Upset by the scenes of asylum-seekers being housed in emergency mass shelters, twenty-something flatmates Alex, Vincent and Mona decided to do their bit by offering up their spare room.

"It's a moment in our lives where we're so much part of history," says Mona, 26. "You have to take a position. This was a very easy way to help, but we felt we needed to do something. But before he arrived we didn't know what to expect."

"This was a very easy way to help, but we felt we needed to do something."

The flatmates registered their spare room with Refugees Welcome, a volunteer initiative matching asylum-seekers with German hosts. A month later, Mohamad was sitting at their dinner table, sharing his Syrian cooking tips.

Since launching last year, Refugees Welcome has placed 200 asylum-seekers in German flat-shares. The idea is to match newcomers individually with the right shared flats, helping to speed up the integration process.

"We said we'd take anyone who's coming and needs help," says Alex, 27. "But when I heard we'd be getting a 24-year-old law student, it seemed more like a normal student exchange than anything else. It was so easy."

"Now it's about making the integration process go as fast as possible," says Vincent, 26, who helped Mohamad wade through the German-language paperwork needed to get his rent covered by the job centre. "Once he gets onto a language course we'll start talking German with him at home."

Janine and Steve

Wael, a Syrian-Palestinian, plays computer games with his German host, Steve, in his Berlin flat.

For German couple Janine and Steve, the decision to host Wael, a young Syrian-Palestinian asylum-seeker, was completely unremarkable.

"We're not these great, generous volunteers you read about," says Steve, a 28-year-old graphic designer from Berlin who met Wael after responding to his social media post asking for somewhere quiet to study German.

"There's nothing special about what we've done," he adds. "We saw the post and thought, 'That's something we can do to help.' It was all very spontaneous."
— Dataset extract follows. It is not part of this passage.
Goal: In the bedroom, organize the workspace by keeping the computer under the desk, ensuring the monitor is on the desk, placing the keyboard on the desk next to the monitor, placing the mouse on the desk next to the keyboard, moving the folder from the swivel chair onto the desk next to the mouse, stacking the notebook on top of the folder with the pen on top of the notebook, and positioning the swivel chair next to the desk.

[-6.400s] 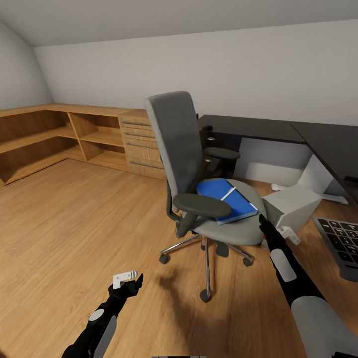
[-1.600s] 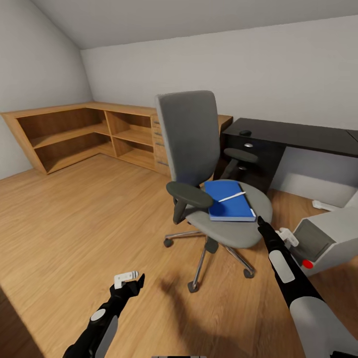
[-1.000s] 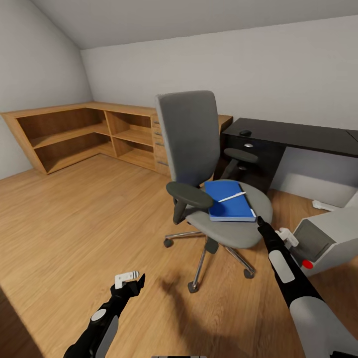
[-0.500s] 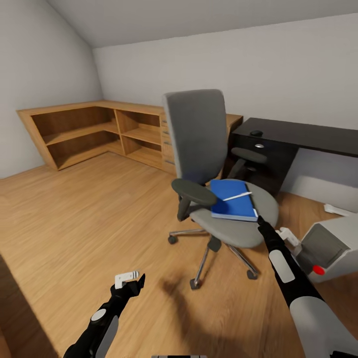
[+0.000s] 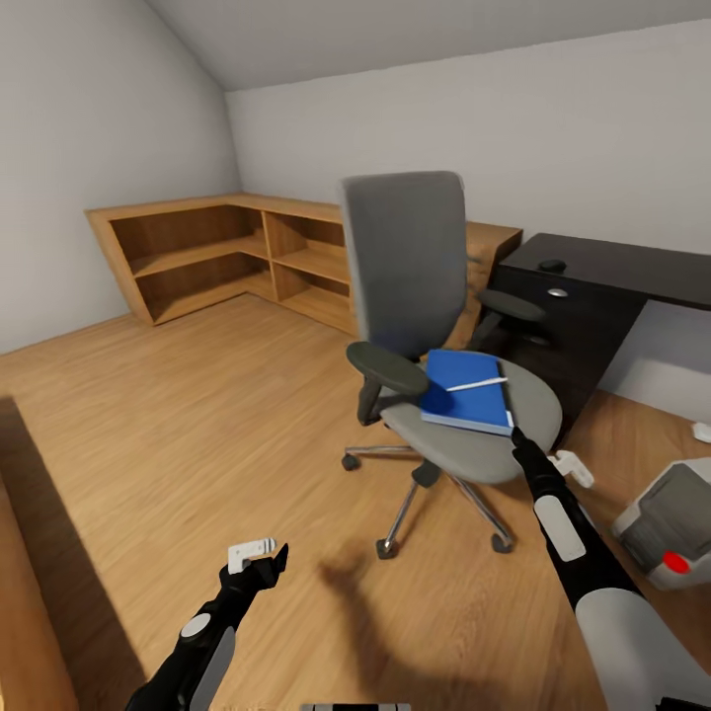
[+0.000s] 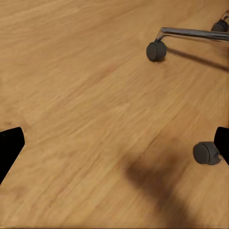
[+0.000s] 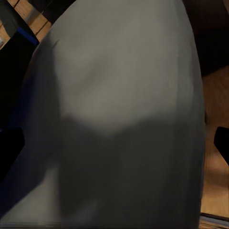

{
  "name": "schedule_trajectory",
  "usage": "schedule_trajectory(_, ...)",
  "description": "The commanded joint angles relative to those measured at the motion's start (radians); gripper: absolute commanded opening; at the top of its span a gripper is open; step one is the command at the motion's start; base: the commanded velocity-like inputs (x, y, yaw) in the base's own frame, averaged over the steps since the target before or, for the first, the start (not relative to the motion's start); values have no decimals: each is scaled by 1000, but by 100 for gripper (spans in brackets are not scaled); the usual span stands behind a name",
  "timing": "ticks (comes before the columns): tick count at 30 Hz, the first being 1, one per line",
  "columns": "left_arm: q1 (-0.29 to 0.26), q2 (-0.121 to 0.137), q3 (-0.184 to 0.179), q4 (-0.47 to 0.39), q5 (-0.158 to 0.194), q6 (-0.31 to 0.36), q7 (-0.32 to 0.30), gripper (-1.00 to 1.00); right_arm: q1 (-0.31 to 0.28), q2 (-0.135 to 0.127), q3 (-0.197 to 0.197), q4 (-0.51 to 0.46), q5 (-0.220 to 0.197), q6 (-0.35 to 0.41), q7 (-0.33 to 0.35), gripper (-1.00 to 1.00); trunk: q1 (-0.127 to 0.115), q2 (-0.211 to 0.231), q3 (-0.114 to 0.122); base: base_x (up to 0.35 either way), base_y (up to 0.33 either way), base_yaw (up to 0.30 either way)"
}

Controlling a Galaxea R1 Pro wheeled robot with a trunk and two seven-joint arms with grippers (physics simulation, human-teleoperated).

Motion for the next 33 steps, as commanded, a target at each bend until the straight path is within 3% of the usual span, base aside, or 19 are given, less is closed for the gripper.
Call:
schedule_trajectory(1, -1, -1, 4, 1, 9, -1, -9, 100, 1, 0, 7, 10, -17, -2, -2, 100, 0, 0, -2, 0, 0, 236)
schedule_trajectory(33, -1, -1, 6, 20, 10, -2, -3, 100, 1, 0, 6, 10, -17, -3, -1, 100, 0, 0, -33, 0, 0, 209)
But for Wael, 20, who left Damascus this autumn when shelling made studying impossible, the welcome he has received from the couple – and their dog and two cats – is invaluable.
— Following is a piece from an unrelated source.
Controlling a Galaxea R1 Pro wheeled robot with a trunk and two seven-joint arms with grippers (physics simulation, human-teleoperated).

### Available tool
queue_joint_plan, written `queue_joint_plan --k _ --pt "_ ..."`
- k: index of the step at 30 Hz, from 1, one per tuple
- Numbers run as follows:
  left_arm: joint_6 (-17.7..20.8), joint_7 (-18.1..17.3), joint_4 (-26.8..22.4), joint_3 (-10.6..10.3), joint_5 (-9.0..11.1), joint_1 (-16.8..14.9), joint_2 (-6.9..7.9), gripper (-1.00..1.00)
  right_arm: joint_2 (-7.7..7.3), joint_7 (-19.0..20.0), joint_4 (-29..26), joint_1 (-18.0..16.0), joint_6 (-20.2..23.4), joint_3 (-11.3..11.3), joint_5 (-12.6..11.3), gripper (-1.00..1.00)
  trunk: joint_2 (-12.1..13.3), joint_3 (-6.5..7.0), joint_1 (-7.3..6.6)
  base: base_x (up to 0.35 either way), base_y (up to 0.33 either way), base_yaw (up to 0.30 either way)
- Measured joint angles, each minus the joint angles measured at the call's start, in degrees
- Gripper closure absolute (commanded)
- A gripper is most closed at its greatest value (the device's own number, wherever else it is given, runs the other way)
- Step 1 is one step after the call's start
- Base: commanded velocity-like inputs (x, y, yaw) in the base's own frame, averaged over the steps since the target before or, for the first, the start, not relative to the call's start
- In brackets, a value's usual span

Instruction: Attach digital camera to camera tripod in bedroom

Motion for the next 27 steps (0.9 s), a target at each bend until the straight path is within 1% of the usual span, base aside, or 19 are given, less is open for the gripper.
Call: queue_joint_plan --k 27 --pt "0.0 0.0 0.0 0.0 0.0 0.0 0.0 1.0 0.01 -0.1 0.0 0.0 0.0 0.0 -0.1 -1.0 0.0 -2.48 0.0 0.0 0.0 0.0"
"It makes me wish I were German."

"It makes me wish I were German," Wael says. "I can't imagine how proud you'd be to know there are so many good people in your country."

And Janine and Steve couldn't have hoped for a better guest. "He's happy with everything," says Janine, a 28-year-old accountant, also from Berlin. "It's definitely made us think about how insignificant the things we get annoyed about really are."
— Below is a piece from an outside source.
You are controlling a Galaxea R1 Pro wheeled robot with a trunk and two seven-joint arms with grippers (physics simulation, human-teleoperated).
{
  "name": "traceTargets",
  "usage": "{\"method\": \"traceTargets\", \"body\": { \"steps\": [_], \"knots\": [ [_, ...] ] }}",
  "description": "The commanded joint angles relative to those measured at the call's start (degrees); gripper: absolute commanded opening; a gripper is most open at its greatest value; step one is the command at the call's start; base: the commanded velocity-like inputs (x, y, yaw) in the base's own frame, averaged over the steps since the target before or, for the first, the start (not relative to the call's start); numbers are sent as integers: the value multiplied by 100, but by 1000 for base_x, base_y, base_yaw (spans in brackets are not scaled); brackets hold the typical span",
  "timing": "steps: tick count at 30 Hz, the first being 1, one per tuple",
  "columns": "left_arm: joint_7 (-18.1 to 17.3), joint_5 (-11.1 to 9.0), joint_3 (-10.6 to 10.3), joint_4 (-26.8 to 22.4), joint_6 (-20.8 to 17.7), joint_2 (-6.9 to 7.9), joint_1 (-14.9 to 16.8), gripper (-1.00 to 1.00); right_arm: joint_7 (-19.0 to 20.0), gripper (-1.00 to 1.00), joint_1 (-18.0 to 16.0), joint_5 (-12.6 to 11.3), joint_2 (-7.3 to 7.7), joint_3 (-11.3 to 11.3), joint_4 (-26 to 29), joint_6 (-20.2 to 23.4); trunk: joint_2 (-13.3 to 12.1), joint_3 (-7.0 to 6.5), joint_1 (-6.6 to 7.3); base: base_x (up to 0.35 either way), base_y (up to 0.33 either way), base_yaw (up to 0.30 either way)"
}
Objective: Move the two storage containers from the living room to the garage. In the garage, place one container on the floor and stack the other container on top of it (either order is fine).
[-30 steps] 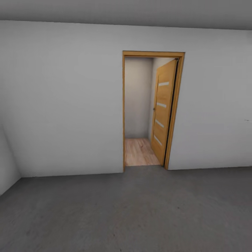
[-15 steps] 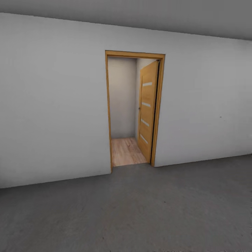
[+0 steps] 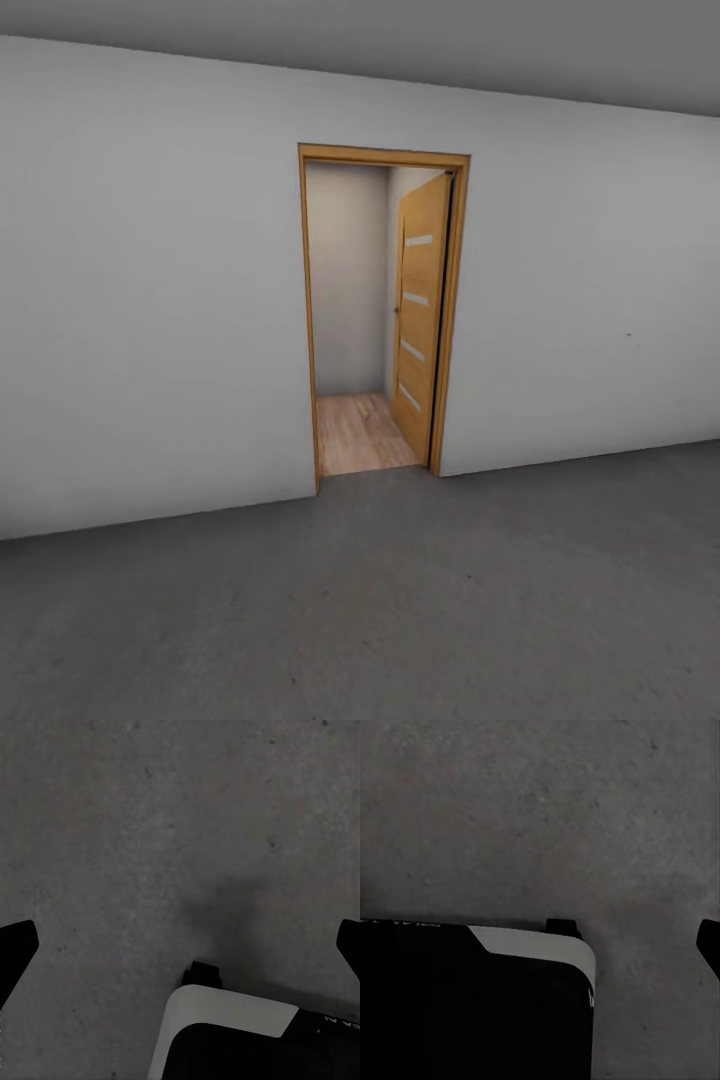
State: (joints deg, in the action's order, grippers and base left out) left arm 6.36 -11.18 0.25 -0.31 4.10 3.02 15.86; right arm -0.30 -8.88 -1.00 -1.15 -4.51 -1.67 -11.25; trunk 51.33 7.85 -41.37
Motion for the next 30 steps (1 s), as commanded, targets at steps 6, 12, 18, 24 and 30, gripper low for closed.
{"method": "traceTargets", "body": {
  "steps": [6,12,18,24,30],
  "knots": [
    [1,13,-34,5,-65,-23,5,100,3,100,-9,-6,0,-48,-18,-27,6,8,-1,200,0,0],
    [5,-5,-20,5,-80,-26,5,100,-5,100,-9,-5,0,-49,-18,-22,6,8,-1,307,0,0],
    [10,-25,-14,5,-76,-22,5,100,-7,100,-9,-5,0,-50,-18,-23,6,8,-1,312,-13,0],
    [14,-33,-8,5,-76,-22,5,100,-13,100,-9,-5,0,-46,-18,-27,6,8,-1,308,-104,0],
    [14,-41,-8,5,-76,-21,5,100,-11,100,-9,-5,0,-49,-18,-39,6,8,-1,305,-127,-24]
  ]
}}
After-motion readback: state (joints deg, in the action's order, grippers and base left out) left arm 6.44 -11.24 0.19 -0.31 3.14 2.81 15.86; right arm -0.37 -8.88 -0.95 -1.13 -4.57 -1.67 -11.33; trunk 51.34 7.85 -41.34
"Wael was very worried about outstaying his welcome, but we told him he can stay for as long as he wants," she adds. "We're Berliners, we speak our minds, we'd definitely tell him. Steve's mother met him, and she's invited him around for Christmas day."

Wael's determined attitude certainly helps. Just weeks after entering the country, he's settled into German life remarkably well. Every morning, he packs away the air mattress on the floor of Steve's home office and sets off for German class at a local university. Once he's fluent, Wael hopes to continue studying and follow his dream of becoming a programmer for Google.